Problem to work on :: Leave the pictures aside. Retype exactly the lines from the top of the data below through the one holding "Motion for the".

Information provided ::
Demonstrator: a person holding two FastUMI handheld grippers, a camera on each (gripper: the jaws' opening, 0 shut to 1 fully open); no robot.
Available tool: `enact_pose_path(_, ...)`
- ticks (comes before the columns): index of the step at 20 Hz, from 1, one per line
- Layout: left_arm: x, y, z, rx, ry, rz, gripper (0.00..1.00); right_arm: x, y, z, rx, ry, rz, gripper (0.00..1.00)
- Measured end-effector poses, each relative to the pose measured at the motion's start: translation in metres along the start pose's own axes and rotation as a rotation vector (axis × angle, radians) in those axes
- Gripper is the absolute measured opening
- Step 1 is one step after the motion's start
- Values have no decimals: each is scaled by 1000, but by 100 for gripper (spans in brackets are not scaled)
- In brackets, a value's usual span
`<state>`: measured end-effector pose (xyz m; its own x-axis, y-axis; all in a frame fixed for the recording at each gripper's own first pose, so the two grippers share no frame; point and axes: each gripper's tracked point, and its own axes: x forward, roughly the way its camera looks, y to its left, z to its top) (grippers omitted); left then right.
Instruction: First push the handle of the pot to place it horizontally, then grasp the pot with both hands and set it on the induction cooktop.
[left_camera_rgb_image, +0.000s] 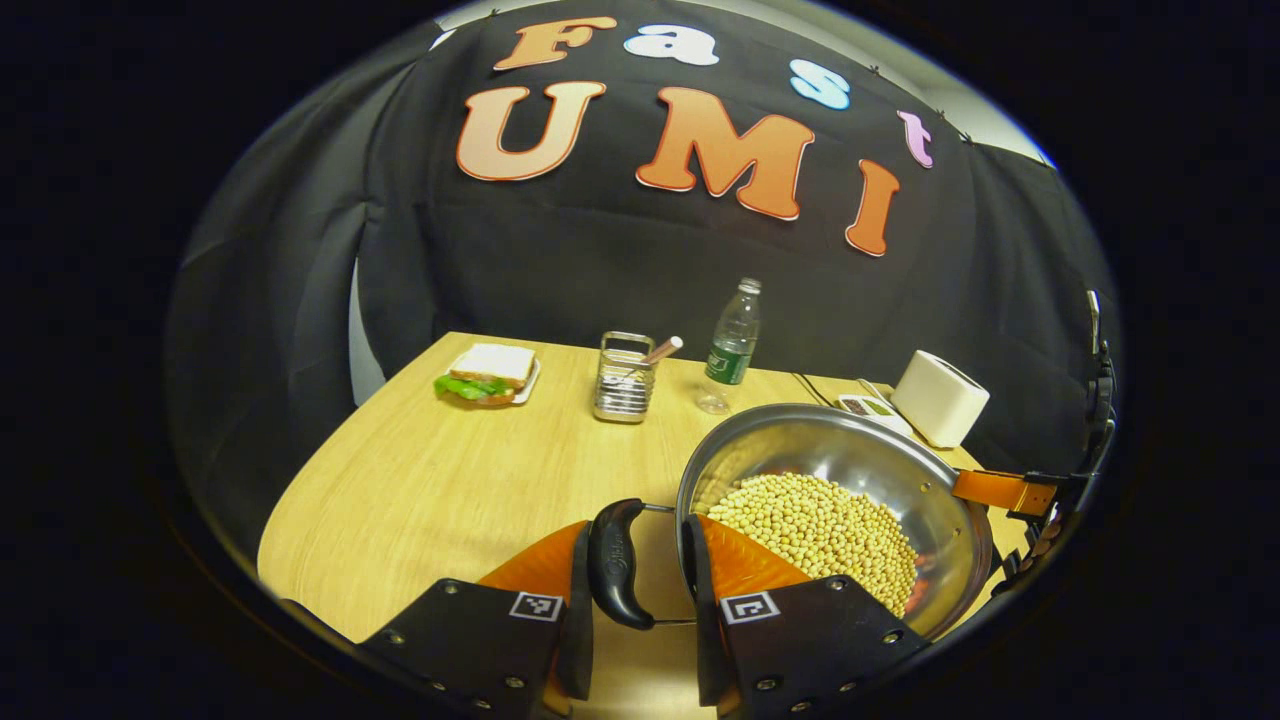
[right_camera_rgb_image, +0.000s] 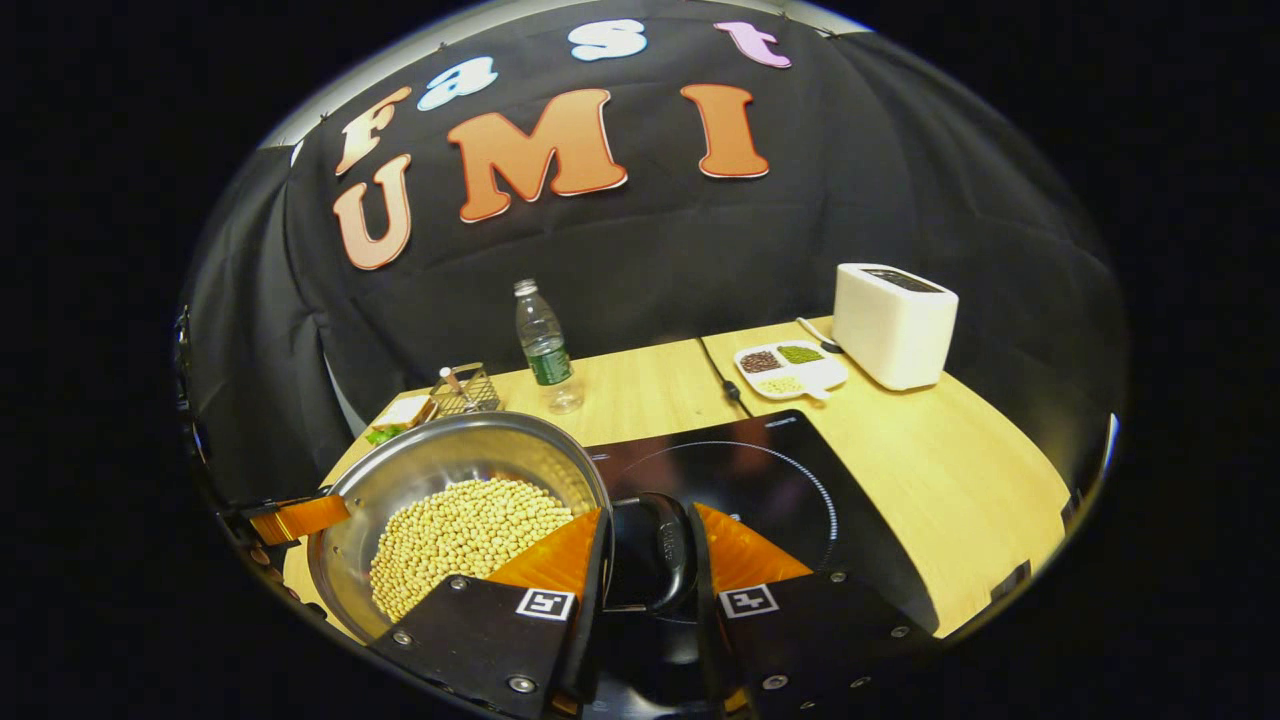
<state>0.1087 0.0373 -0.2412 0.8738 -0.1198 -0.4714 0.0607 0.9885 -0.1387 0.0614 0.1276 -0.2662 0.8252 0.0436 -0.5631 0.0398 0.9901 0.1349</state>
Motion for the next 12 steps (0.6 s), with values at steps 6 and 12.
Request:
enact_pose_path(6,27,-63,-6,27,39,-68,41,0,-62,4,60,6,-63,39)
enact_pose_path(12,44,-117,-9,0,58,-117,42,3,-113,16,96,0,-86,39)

Your response ::
Demonstrator: a person holding two FastUMI handheld grippers, a camera on each (gripper: the jaws' opening, 0 shut to 1 fully open); no robot.
Available tool: `enact_pose_path(_, ...)`
- ticks (comes before the columns): index of the step at 20 Hz, from 1, one per line
- Layout: left_arm: x, y, z, rx, ry, rz, gripper (0.00..1.00); right_arm: x, y, z, rx, ry, rz, gripper (0.00..1.00)
- Measured end-effector poses, each relative to the pose measured at the motion's start: translation in metres along the start pose's own axes and rotation as a rotation vector (axis × angle, radians) in those axes
- Gripper is the absolute measured opening
- Step 1 is one step after the motion's start
- Values have no decimals: each is scaled by 1000, but by 100 for gripper (spans in brackets are not scaled)
- In brackets, a value's usual span
`<state>`: measured end-effector pose (xyz m; its own x-axis, y-axis; all in a frame fixed for the recording at each gripper's own first pose, so the two grippers share no frame; point and axes: each gripper's tracked point, and its own axes: x forward, roughly the way its camera looks, y to its left, z to its top) (grippers omitted); left then right.
Instruction: First push the handle of the pot to place it horizontally, then grasp the pot with both hands and set it on the induction cooktop.
[left_camera_rgb_image, +0.000s] 
[right_camera_rgb_image, +0.000s] 
<state>0.1087 0.0373 -0.2412 0.8738 -0.1198 -0.4714 0.0607 0.9885 -0.1387 0.0614 0.1276 -0.2662 0.8252 0.0436 -0.5631 0.0398 0.9901 0.1349</state>
Motion for the next 12 steps (0.6 s), with values at steps 6 and 12.

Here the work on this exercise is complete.